* TASK BRIEF *
Output the data unchanged and complete, minus the images.

* RAW DATA *
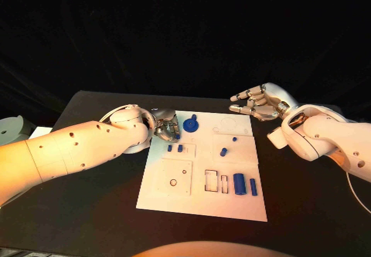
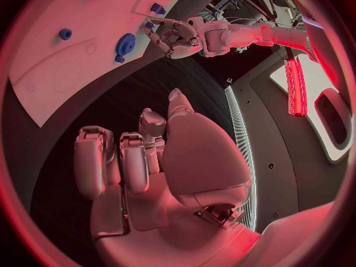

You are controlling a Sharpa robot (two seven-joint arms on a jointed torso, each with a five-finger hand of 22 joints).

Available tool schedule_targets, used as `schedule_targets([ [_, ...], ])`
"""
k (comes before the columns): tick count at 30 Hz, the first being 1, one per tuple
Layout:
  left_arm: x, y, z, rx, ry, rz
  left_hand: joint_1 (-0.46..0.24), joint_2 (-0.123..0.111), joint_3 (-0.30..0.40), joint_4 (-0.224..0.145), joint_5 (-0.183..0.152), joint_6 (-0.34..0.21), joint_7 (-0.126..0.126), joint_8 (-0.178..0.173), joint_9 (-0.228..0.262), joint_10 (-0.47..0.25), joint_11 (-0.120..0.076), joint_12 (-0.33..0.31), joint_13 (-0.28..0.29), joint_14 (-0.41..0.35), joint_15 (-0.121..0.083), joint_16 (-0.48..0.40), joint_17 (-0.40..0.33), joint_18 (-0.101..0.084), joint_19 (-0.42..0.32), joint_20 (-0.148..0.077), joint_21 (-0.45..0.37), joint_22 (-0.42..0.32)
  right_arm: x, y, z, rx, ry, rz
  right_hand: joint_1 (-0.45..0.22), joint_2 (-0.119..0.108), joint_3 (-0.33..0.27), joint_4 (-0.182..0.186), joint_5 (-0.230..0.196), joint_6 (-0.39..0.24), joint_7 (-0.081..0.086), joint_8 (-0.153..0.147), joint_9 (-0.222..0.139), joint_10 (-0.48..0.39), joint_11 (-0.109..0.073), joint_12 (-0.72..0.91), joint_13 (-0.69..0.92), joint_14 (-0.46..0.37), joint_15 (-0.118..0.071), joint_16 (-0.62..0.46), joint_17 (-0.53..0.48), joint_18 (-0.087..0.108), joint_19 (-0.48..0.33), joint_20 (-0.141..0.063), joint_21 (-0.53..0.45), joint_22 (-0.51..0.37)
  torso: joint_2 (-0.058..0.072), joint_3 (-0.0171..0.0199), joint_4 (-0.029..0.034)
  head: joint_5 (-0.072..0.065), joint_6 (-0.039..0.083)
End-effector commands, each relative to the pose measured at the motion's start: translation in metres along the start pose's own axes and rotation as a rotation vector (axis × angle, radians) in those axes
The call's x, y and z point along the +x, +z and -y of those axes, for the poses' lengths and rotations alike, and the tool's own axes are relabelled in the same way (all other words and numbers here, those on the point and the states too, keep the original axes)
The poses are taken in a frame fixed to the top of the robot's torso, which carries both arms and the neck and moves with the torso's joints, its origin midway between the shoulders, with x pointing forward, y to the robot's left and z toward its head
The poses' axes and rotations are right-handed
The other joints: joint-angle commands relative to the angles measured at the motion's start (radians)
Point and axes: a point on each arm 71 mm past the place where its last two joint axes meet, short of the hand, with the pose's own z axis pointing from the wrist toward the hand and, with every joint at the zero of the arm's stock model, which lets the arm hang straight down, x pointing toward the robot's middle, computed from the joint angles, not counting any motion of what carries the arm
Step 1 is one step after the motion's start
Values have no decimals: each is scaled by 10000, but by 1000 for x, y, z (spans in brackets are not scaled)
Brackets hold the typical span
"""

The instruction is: Assemble the parts on the task board

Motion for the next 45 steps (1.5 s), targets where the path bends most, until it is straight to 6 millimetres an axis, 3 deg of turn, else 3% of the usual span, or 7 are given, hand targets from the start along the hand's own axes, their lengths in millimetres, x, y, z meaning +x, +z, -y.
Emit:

* RESULT FOR THIS EXERCISE *
You are controlling a Sharpa robot (two seven-joint arms on a jointed torso, each with a five-finger hand of 22 joints).

Available tool schedule_targets, used as `schedule_targets([ [_, ...], ])`
"""
k (comes before the columns): tick count at 30 Hz, the first being 1, one per tuple
Layout:
  left_arm: x, y, z, rx, ry, rz
  left_hand: joint_1 (-0.46..0.24), joint_2 (-0.123..0.111), joint_3 (-0.30..0.40), joint_4 (-0.224..0.145), joint_5 (-0.183..0.152), joint_6 (-0.34..0.21), joint_7 (-0.126..0.126), joint_8 (-0.178..0.173), joint_9 (-0.228..0.262), joint_10 (-0.47..0.25), joint_11 (-0.120..0.076), joint_12 (-0.33..0.31), joint_13 (-0.28..0.29), joint_14 (-0.41..0.35), joint_15 (-0.121..0.083), joint_16 (-0.48..0.40), joint_17 (-0.40..0.33), joint_18 (-0.101..0.084), joint_19 (-0.42..0.32), joint_20 (-0.148..0.077), joint_21 (-0.45..0.37), joint_22 (-0.42..0.32)
  right_arm: x, y, z, rx, ry, rz
  right_hand: joint_1 (-0.45..0.22), joint_2 (-0.119..0.108), joint_3 (-0.33..0.27), joint_4 (-0.182..0.186), joint_5 (-0.230..0.196), joint_6 (-0.39..0.24), joint_7 (-0.081..0.086), joint_8 (-0.153..0.147), joint_9 (-0.222..0.139), joint_10 (-0.48..0.39), joint_11 (-0.109..0.073), joint_12 (-0.72..0.91), joint_13 (-0.69..0.92), joint_14 (-0.46..0.37), joint_15 (-0.118..0.071), joint_16 (-0.62..0.46), joint_17 (-0.53..0.48), joint_18 (-0.087..0.108), joint_19 (-0.48..0.33), joint_20 (-0.141..0.063), joint_21 (-0.53..0.45), joint_22 (-0.51..0.37)
  torso: joint_2 (-0.058..0.072), joint_3 (-0.0171..0.0199), joint_4 (-0.029..0.034)
  head: joint_5 (-0.072..0.065), joint_6 (-0.039..0.083)
End-effector commands, each relative to the pose measured at the motion's start: translation in metres along the start pose's own axes and rotation as a rotation vector (axis × angle, radians) in those axes
The call's x, y and z point along the +x, +z and -y of those axes, for the poses' lengths and rotations alike, and the tool's own axes are relabelled in the same way (all other words and numbers here, those on the point and the states too, keep the original axes)
The poses are taken in a frame fixed to the top of the robot's torso, which carries both arms and the neck and moves with the torso's joints, its origin midway between the shoulders, with x pointing forward, y to the robot's left and z toward its head
The poses' axes and rotations are right-handed
The other joints: joint-angle commands relative to the angles measured at the motion's start (radians)
Point and axes: a point on each arm 71 mm past the place where its last two joint axes meet, short of the hand, with the pose's own z axis pointing from the wrist toward the hand and, with every joint at the zero of the arm's stock model, which lets the arm hang straight down, x pointing toward the robot's middle, computed from the joint angles, not counting any motion of what carries the arm
Step 1 is one step after the motion's start
Values have no decimals: each is scaled by 10000, but by 1000 for x, y, z (spans in brackets are not scaled)
Brackets hold the typical span
"""

The instruction is: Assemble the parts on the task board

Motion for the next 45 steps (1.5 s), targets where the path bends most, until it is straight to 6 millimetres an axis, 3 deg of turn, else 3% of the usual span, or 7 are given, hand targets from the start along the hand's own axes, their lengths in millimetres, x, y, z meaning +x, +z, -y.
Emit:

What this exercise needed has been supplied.